» **EXERCISE PROMPT**: Scan the data below for the string "camera". Copy every line where it appears.

» **DATA RECORDS**:
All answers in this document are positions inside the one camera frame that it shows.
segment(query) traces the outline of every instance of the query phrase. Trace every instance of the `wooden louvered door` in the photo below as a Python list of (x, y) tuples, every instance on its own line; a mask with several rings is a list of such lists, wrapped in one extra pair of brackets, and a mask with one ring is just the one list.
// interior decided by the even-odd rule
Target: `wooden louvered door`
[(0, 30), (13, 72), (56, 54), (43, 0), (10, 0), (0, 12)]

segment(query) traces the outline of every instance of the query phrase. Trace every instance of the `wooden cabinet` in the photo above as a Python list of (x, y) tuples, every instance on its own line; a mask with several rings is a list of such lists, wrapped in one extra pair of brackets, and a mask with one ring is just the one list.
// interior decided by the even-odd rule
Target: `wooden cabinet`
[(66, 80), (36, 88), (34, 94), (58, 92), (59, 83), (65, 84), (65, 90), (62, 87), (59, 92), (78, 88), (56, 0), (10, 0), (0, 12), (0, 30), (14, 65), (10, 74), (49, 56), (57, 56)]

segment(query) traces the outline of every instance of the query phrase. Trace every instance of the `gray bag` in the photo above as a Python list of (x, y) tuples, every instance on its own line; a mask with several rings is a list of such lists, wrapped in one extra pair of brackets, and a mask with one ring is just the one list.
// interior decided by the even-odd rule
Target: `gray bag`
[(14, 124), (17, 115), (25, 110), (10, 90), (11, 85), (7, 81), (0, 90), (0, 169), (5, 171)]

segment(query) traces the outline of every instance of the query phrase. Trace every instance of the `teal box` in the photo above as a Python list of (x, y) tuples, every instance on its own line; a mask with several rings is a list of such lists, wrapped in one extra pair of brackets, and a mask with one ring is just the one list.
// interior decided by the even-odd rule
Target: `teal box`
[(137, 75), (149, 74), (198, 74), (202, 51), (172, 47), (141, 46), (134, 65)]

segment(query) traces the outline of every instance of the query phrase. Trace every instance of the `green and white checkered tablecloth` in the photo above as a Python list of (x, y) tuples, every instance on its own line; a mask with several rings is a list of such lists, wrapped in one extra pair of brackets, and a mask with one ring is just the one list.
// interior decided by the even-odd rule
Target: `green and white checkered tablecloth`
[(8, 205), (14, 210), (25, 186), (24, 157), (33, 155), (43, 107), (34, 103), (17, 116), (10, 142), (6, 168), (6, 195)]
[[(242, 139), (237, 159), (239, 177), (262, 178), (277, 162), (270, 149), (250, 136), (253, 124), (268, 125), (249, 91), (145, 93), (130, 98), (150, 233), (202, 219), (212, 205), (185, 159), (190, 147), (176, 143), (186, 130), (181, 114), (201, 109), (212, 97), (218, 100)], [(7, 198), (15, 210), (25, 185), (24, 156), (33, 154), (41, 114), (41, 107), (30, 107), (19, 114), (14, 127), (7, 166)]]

* * *

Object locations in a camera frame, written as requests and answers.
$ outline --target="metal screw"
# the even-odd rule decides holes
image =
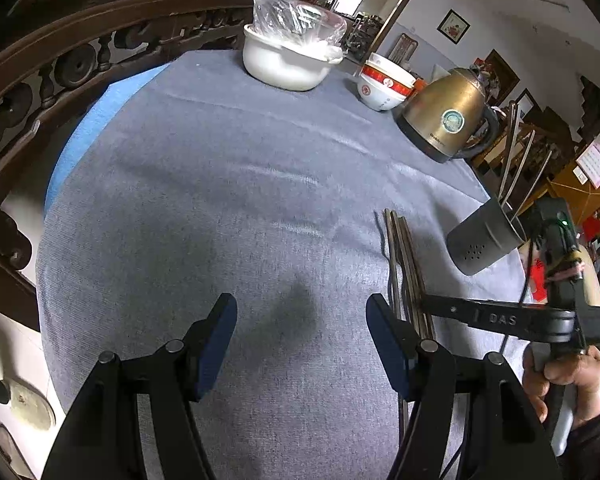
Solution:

--

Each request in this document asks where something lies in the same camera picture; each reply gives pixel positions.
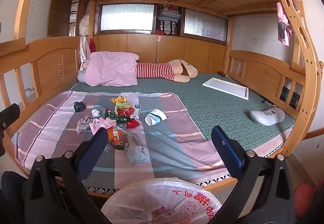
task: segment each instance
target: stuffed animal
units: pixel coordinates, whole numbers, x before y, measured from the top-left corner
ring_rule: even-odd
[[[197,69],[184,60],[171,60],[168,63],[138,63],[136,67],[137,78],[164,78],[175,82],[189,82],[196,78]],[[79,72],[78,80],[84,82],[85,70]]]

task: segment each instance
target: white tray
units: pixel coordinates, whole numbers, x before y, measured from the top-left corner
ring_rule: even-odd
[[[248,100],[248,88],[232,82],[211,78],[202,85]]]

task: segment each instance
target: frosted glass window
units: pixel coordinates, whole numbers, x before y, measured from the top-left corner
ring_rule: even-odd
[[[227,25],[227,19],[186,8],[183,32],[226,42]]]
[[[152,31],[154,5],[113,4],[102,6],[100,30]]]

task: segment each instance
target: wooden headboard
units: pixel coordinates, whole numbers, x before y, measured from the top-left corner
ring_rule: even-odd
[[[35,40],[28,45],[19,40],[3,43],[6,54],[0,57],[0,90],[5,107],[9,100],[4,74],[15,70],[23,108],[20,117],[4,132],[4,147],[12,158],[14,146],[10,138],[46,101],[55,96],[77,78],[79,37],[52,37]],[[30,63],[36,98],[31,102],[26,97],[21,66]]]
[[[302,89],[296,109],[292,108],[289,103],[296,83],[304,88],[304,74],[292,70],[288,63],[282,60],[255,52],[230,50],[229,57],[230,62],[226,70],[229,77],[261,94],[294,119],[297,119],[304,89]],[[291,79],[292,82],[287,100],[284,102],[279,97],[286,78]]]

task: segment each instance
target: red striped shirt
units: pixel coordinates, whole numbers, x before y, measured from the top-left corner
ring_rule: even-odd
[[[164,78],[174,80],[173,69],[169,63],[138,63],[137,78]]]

» **SOLVED PROBLEM**:
All answers in this document are positions inside the one camera frame that it shows.
Object locations in a camera frame, written as requests and answers.
Each request in this document asks where something lies in the same camera picture; each reply gives pixel positions.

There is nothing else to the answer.